The number one, for several reasons. During our first visit to Lwów, long time ago, this was the first restaurant where we sat down, and we still consider it one of the best in the city, as well as one of the most expensive ones. Expensiveness is of course relative: in three we paid 300 hrivnya, that is, about 30 euro for a complete dinner, where the excellent Lvivske 1715 beer was served in one-liter jugs. (The beers of Lwów are otherwise excellent in general, but on this we will write in a separate post.) Its best courses include roast pork and lamb chops as well as spicy fish soup with celery and pineapple (see in the mosaic below). The restaurant works in the medieval building of the former Mons Pius Armenian bank and pawnshop, to where the entrance opens from the romantic Armenian Courtyard or, through a small alley, from the Armenian Street. Its garden and rooms are decorated with the busts and portraits of the great Armenians of Lwów, including, immediately opposite the entrance, that of Jan Mordyrosiewicz, inventor of the flush toilet.

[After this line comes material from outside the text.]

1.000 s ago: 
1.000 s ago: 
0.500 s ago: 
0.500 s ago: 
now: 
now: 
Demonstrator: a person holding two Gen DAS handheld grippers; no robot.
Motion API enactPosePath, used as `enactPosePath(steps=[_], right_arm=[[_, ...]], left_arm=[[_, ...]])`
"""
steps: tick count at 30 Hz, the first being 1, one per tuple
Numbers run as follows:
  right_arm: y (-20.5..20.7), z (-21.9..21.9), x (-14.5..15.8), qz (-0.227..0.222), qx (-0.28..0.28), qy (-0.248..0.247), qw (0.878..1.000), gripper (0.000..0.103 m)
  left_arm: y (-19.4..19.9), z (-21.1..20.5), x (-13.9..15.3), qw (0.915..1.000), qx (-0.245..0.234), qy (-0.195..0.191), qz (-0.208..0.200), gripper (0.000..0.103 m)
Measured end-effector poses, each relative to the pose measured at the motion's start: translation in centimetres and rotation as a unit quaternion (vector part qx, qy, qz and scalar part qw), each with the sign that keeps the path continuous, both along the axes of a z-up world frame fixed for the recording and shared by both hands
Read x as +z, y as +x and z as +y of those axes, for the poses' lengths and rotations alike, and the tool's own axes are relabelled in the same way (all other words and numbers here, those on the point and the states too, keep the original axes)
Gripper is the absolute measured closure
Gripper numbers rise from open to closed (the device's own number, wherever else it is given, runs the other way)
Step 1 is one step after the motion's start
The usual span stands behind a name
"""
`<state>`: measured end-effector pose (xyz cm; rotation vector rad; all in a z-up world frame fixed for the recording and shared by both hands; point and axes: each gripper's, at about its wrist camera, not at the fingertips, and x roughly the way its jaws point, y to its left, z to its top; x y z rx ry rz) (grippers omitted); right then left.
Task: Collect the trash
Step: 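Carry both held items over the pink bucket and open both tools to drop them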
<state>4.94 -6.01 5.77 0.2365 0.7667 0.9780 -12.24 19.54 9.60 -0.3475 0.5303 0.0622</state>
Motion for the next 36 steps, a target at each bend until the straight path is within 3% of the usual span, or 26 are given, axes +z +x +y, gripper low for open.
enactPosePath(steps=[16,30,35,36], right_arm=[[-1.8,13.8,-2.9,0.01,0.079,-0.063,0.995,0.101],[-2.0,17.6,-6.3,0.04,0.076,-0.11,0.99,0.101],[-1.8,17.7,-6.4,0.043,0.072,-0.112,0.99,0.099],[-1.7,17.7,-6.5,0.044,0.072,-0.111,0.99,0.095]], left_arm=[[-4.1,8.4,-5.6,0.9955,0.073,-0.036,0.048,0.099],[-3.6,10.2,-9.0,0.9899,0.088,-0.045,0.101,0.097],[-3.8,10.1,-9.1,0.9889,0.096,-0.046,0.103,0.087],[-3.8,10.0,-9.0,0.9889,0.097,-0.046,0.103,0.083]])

2. Kerosene Lamp Coffee House

This coffee house occupies all four floors of the medieval house at 19 Armenian Street, all decorated with the product of another local inventor team, the Polish Ignacy Łukasiewicz and the Hungarian Jan Zeh: the kerosene lamp, together with the photos and drawings of the late 19th-century Galician oil fields. Good draft beers, a variety of coffees, sauces offered with lavash – Armenian flat bread –, but the main attraction of the café is the glass roof terrace with magnificent view on the roofs and towers of the city.


3. Armenian coffee house

A small café preserving the air of a world not so long past at the corner of the Armenian and Printer Streets. Its specialty is to brew the Turkish (or as they say, Armenian) coffee in slowly heated sand. Because of the unique taste of the coffee thus prepared, and even more because of the ceremony you are recommended to sit here for an Armenian cake. And of course because of the atmosphere: this is how café life might have generally been in Lwów thirty years ago. Even though at our last visit to the city the inside of the café was being reshaped, and they only sold caffee on the street: who knows, perhaps these photos will be the last documents of this world.


4. Restaurant to the Golden Rose

The Restaurant at the Golden Rose, as the mix of its Yiddish and Romanized Ukrainian shop label indicates, is in fact a mix of a tourist-teasing and nostalgic dream about the one-time Jewish world of Lemberik and of a really excellent kitchen. The nostalgia has its price: the Golden Rose is also one of the most expensive restaurants of Lwów. In addition, the menu does not include the prices. You have to bargain, up to your talent, on the really high price announced by the waitress at the end of the dinner. I as an experienced bargainer managed, with a Russian-language detraction sprinkled with Yiddish terms, to reduce the four hundred hrivnya they originally asked for a cheese soup, tea and dessert to a hundred and eighty, but some others said they were so frightened at hearing they should bargain that they paid the full price instead. The walls are decorated with the copies of Bruno Schulz’s drawings (that of the front garden with one of the frescoes stolen from Drohobycz), while the wall facing the empty plot of the Golden Rose Synagogue with pseudo-old Yiddish food names, in the fashion of the rediscovery of the old Lwów wall inscriptions about which we will soon write more.


5. Fotoklubkafe Ch/B 5×5

The Black and White Photo Club Café at the small square next to the Golden Rose is essentially a private club, but this is not taken seriously. Anyone can come in from the street for a coffee or a beer to go visit the exhibited photos announced outside by the ever changing posters, to attend an exhibition opening, or to watch from a corner of the room the photographers living their club life. Above the entrance an old dark room lamp with a red filter, next to the entrance an ancient cast iron radiator which still seems to work, on the walls photo supplies not in use any more. And in the evening the club also goes out to the small square: they put out tables and chairs, and they tap the White Lion beer under the signboard of the white elephant.


To be continued soon!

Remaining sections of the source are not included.